**ASSIGNMENT**
Write out each entry below exactly. Do not include the images.

[Saved data entries]
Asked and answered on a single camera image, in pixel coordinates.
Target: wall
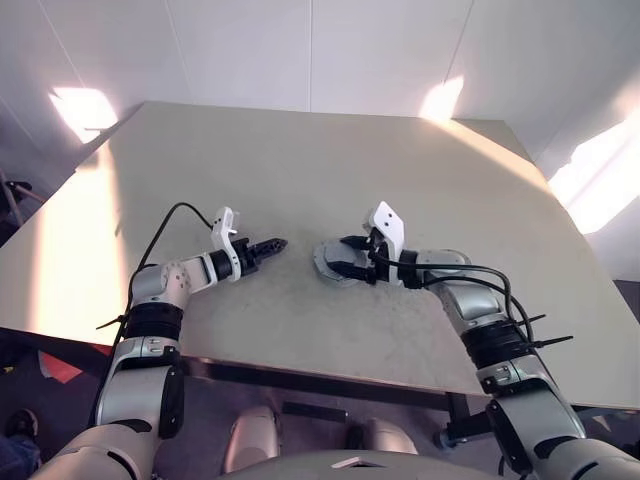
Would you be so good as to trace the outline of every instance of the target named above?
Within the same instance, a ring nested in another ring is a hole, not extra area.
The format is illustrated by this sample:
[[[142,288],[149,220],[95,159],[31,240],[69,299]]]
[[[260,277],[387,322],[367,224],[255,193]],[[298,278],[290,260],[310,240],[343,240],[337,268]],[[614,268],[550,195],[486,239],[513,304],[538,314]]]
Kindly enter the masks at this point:
[[[163,100],[416,116],[461,77],[454,115],[506,121],[549,177],[640,104],[639,19],[636,0],[2,1],[0,165],[43,193],[73,172],[59,86],[119,115]],[[615,278],[640,280],[640,262],[618,267],[632,234],[596,248]]]
[[[613,283],[616,284],[627,305],[629,305],[638,322],[640,322],[640,283],[624,280],[616,280]]]

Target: robotic arm
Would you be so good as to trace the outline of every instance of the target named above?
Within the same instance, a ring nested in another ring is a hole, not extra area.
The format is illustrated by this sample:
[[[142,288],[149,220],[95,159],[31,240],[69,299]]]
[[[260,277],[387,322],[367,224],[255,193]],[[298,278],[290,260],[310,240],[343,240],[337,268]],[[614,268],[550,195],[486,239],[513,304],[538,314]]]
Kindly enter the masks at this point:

**THE ANSWER**
Asked and answered on a single camera image, in pixel coordinates.
Target: wall
Would you be so good as to trace the outline of every instance of the target named above?
Within the same instance, a ring nested in another ring is a hole, not extra area.
The format is illustrated by this sample:
[[[142,288],[149,220],[95,159],[31,240],[69,299]]]
[[[260,277],[387,322],[367,224],[255,193]],[[298,278],[290,260],[310,240],[343,240],[337,268]],[[614,268],[550,195],[486,239],[513,304],[538,314]]]
Kindly enter the masks at this point:
[[[163,100],[416,116],[461,77],[454,115],[506,121],[549,177],[640,104],[639,19],[636,0],[2,1],[0,165],[43,193],[73,172],[59,86],[119,115]],[[615,278],[640,280],[640,262],[618,267],[632,234],[596,248]]]
[[[613,283],[616,284],[627,305],[629,305],[638,322],[640,322],[640,283],[624,280],[616,280]]]

Target: robotic arm
Would you be so good as to trace the outline of every instance of the target named above?
Within the same instance, a ring nested in another ring is a hole, not extra area.
The format is illustrated by this sample:
[[[142,288],[149,220],[95,159],[31,240],[69,299]]]
[[[260,277],[387,322],[367,224],[255,193]],[[298,278],[290,260],[310,240],[343,240],[337,268]],[[614,268],[550,195],[486,239],[513,304],[538,314]]]
Kindly enter the masks at this point:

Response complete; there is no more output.